Verbatim copy without pictures. Please print every entry as it stands.
+---+
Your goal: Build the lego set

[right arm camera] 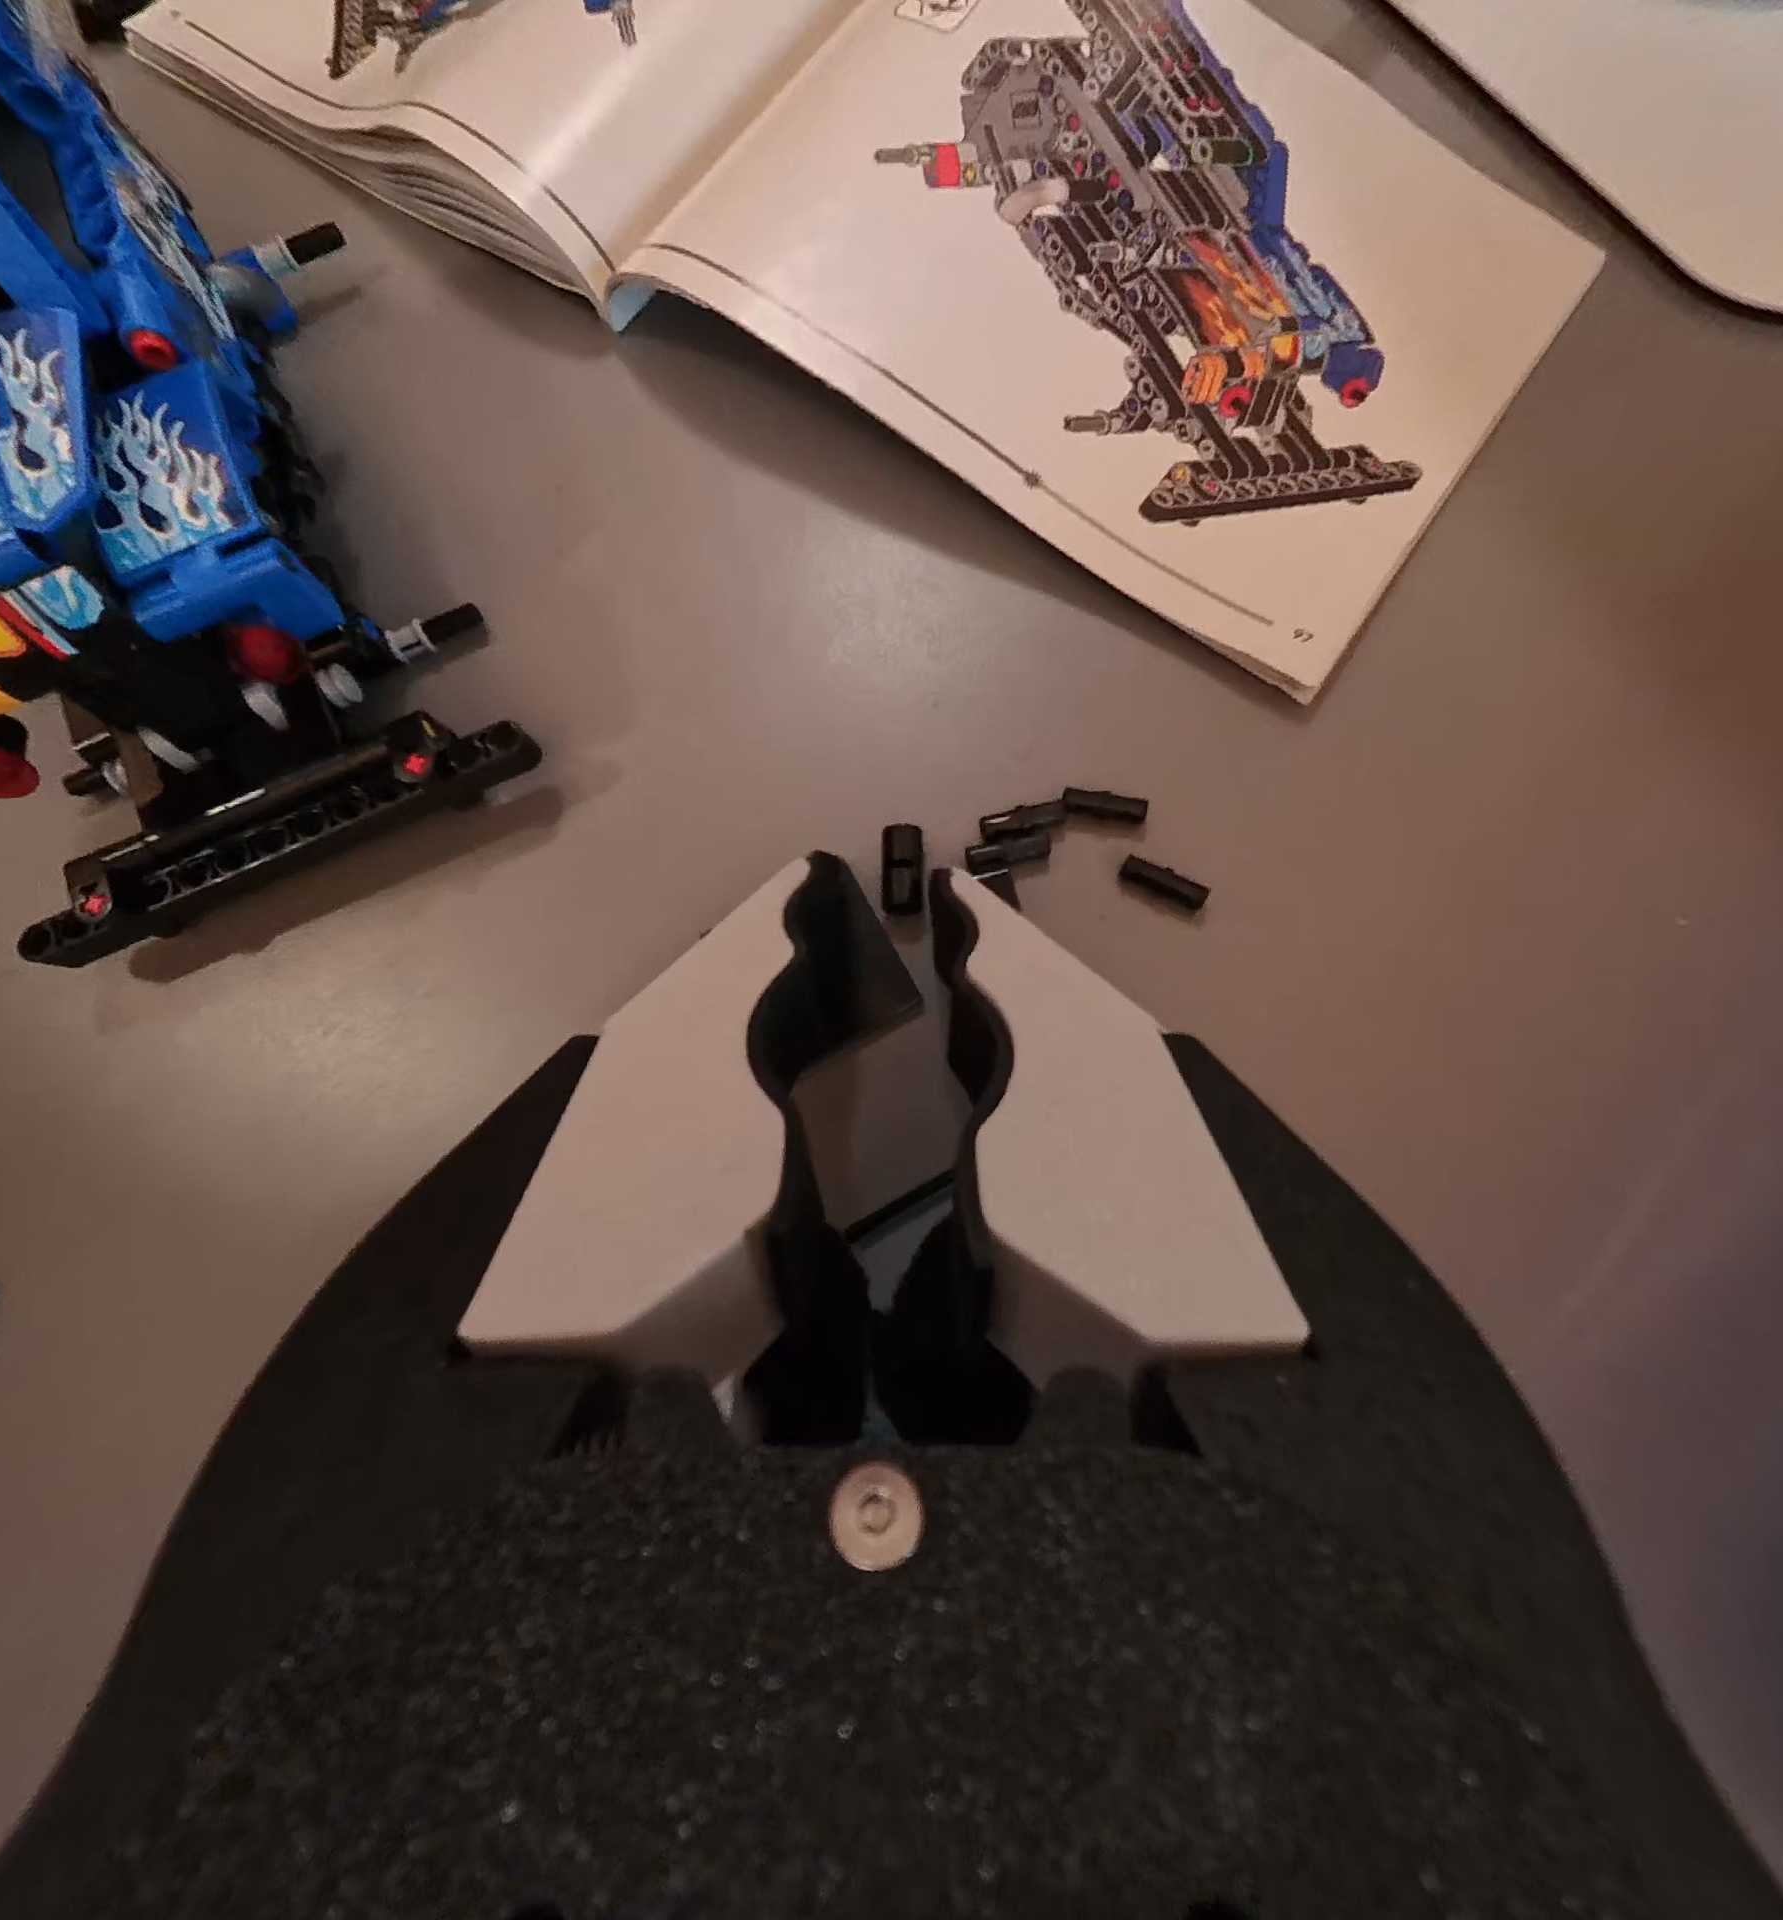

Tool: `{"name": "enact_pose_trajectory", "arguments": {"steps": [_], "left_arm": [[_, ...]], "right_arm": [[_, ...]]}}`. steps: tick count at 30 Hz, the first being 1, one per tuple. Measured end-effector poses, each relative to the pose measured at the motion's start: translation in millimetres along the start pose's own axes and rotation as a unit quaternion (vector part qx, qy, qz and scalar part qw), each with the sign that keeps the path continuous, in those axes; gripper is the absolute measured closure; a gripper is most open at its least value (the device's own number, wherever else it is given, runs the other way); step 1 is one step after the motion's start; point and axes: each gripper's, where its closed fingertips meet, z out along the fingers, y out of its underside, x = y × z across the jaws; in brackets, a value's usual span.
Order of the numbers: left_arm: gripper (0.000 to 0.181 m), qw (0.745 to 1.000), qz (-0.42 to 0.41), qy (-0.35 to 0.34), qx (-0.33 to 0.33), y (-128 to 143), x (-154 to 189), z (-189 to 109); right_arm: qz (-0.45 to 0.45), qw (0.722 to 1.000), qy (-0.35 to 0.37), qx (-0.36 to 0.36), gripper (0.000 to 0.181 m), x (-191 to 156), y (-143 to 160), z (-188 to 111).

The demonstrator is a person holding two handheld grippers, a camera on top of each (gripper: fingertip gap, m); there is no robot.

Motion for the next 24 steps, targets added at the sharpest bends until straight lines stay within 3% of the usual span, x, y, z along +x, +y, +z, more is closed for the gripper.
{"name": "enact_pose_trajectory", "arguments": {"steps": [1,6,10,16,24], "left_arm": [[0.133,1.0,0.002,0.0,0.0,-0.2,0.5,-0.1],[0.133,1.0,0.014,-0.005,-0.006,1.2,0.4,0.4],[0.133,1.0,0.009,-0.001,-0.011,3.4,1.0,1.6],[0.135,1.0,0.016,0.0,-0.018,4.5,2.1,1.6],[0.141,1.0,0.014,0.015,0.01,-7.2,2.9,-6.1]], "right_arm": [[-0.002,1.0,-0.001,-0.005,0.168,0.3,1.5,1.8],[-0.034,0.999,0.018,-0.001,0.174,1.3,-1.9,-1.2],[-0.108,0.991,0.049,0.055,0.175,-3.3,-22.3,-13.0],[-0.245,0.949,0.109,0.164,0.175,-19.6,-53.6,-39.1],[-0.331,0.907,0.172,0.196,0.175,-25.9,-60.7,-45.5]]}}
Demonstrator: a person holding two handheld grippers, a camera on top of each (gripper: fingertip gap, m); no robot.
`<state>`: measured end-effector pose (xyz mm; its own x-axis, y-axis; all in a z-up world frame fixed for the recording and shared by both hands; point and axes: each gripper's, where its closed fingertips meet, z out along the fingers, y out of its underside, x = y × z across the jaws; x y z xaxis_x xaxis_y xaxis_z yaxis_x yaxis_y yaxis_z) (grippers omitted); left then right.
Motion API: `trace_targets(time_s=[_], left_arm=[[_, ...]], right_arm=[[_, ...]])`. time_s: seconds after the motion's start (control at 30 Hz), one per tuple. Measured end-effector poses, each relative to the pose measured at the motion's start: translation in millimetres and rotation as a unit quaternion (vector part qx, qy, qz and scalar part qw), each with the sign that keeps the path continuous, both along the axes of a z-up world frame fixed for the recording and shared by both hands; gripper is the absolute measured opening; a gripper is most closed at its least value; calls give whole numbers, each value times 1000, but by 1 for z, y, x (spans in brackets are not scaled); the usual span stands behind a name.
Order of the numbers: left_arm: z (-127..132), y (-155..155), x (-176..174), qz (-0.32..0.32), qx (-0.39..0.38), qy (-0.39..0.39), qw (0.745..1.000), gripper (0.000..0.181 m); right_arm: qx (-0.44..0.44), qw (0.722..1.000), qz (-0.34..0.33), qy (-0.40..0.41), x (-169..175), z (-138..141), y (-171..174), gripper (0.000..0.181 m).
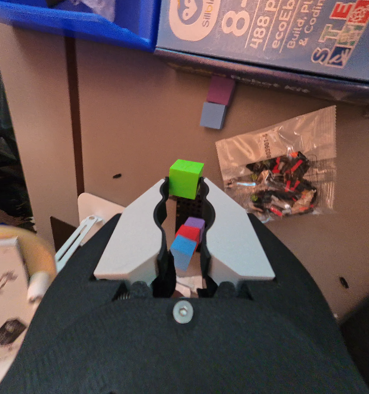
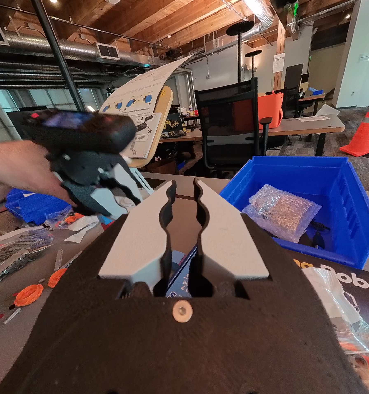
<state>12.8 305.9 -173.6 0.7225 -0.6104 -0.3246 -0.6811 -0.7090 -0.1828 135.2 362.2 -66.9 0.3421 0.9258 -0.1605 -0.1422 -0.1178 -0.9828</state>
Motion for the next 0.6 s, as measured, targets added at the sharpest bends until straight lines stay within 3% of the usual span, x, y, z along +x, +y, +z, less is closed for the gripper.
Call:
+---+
Exercise solution -
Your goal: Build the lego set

[right arm camera] 

Tool: `{"name": "enact_pose_trajectory", "arguments": {"steps": [_], "left_arm": [[_, ...]], "right_arm": [[_, ...]]}}`. steps: tick count at 30 Hz, the first being 1, one per tuple. Measured end-effector poses, each relative to the pose measured at the motion's start: translation in millimetres along the start pose's own axes and rotation as a unit quaternion (vector part qx, qy, qz and scalar part qw), each with the sign that keeps the path continuous, in those axes; gripper is the absolute measured closure; a gripper is most open at its least value (the device's own number, wherever else it is given, runs the other way); step 1 is one step after the motion's start; point and axes: each gripper's, where its closed fingertips meet, z out along the fingers, y out of its underside, x = y × z across the jaws; in brackets, a value's usual span.
Order of the numbers: left_arm: gripper (0.000 to 0.181 m), qw (0.745 to 1.000), qz (-0.42 to 0.41), qy (-0.35 to 0.34), qx (-0.33 to 0.33), y (-128 to 143), x (-154 to 189), z (-189 to 109); right_arm: qz (-0.45 to 0.45), qw (0.722 to 1.000), qy (-0.35 to 0.37), qx (-0.36 to 0.36), gripper (0.000 to 0.181 m), x (-191 to 156), y (-143 to 160), z (-188 to 111).

The demonstrator is a person holding two handheld grippers, a camera on top of each (gripper: fingertip gap, m); there is no robot.

Motion for the next 24 steps, targets added at the sharpest bends until straight lines stay within 3% of the usual span, x, y, z along +x, +y, +z, more is closed for the gripper.
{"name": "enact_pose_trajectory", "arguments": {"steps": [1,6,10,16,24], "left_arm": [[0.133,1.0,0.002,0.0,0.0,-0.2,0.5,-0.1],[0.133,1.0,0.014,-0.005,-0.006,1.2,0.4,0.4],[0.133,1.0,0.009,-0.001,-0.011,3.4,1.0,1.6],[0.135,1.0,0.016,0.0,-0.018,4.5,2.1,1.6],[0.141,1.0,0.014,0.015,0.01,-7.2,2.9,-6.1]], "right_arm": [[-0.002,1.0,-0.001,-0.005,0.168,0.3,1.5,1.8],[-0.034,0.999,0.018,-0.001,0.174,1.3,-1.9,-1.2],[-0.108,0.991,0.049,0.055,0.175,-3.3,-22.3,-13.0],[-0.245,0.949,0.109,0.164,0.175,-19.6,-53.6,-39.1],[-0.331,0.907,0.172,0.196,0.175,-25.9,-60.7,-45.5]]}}
Demonstrator: a person holding two handheld grippers, a camera on top of each (gripper: fingertip gap, m); no robot.
`<state>`: measured end-effector pose (xyz mm; its own x-axis, y-axis; all in a z-up world frame fixed for the recording and shared by both hands; point and axes: each gripper's, where its closed fingertips meet, z out along the fingers, y out of its underside, x = y × z across the jaws; x y z xaxis_x xaxis_y xaxis_z yaxis_x yaxis_y yaxis_z) (grippers omitted); left then right.
Motion API: `trace_targets(time_s=[_], left_arm=[[_, ...]], right_arm=[[_, ...]])`. time_s: seconds after the motion's start (control at 30 Hz), one per tuple. Measured end-effector poses, each relative to the pose measured at the motion's start: translation in millimetres and rotation as a unit quaternion (vector part qx, qy, qz and scalar part qw), each with the sign that keeps the path continuous, both along the axes of a z-up world frame fixed for the recording and shared by both hands; gripper is the absolute measured opening; a gripper is most closed at its least value; calls give whole numbers, each value times 1000, but by 1 for z, y, x (spans in brackets are not scaled); the usual span stands behind a name.
Order of the numbers: left_arm: z (-127..132), y (-155..155), x (-176..174), qz (-0.32..0.32), qx (-0.39..0.38), qy (-0.39..0.39), qw (0.745..1.000), gripper (0.000..0.181 m); right_arm: qx (-0.44..0.44), qw (0.722..1.000), qz (-0.34..0.33), qy (-0.40..0.41), x (-169..175), z (-138..141), y (-171..174), gripper (0.000..0.181 m).
<state>12.8 305.9 -173.6 0.7225 -0.6104 -0.3246 -0.6811 -0.7090 -0.1828 135.2 362.2 -66.9 0.3421 0.9258 -0.1605 -0.1422 -0.1178 -0.9828</state>
Motion for the next 0.6 s, as measured, targets added at the sharpest bends until straight lines stay within 3% of the usual span, x, y, z along +x, +y, +z, less is closed for the gripper.
Call:

Here is where the answer stops.